Anthony Rogers, a man experiencing homelessness in Memphis, Tennessee, was heartbroken when his dog, Bobo, went missing for two weeks. Rogers had rescued Bobo when he was a puppy from a drug house and calls him his "lifesaver."

Rogers is an artist who has been drug-free for a year and he credits Bobo as a big reason for his sobriety.

When the dog went missing, Rogers contacted everyone he knew to help find his friend and they plastered the neighborhood with "lost dog" signs.

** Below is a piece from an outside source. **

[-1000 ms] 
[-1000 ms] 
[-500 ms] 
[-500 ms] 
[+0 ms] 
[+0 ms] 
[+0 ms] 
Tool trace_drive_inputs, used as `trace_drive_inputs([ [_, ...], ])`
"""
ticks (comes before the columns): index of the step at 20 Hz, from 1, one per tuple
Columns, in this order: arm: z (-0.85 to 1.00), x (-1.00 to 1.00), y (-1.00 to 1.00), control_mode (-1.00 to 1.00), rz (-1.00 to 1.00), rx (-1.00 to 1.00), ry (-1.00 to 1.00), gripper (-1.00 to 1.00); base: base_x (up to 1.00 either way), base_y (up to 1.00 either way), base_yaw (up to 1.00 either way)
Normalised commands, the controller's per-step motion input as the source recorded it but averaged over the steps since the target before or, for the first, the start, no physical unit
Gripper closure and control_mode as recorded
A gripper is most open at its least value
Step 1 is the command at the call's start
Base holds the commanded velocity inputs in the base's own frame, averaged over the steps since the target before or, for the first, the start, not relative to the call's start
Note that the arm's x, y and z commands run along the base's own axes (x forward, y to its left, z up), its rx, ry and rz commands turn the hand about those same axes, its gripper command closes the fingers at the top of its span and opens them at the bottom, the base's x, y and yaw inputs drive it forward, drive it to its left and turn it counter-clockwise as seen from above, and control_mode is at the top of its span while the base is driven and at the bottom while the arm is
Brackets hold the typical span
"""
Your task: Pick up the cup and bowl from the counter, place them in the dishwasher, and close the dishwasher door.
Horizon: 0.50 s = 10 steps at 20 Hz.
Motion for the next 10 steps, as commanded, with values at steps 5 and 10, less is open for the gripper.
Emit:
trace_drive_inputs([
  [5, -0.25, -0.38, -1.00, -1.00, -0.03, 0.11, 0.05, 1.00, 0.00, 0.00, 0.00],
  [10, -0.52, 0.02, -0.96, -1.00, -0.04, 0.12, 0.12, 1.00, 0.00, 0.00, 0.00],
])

Luckily, Rogers knew a woman named Emily Ziegler that works at Memphis Animal Services and she recognized Bobo when he was brought into the shelter.

When they were reunited, Rogers and Bobo were ecstatic.

At the pound, Bobo was vaccinated, neutered, and microchipped. It also provided a year's supply of heart worm and flea prevention medication.

"To reunite somebody with a loved animal that has been by his side day-by-day is a rewarding experience, and to know that Bobo will be able to be by his side for the rest of his life," Emily Ziegler, Memphis Animal Services digital administrative clerk, said according to WMC.

"It means a lot to me. He's a good guy and I thank everybody for their time and for watching out for us," Rogers said.

via GoFundMe

After Rogers's story went viral, Rebecca Hinds and John Lewis set up a GoFundMe page to help him get back on his feet. In six weeks it has earned over $13,000.

The donations have helped Rogers and Bobo enter transitional housing while they search for a permanent residence.

According to the GoFundMe page, Rogers's "spirits and self-respect are improving considerably! Bobo, Anthony's dear companion, is in very good health and eating well. Man and dog are so happy to be together again."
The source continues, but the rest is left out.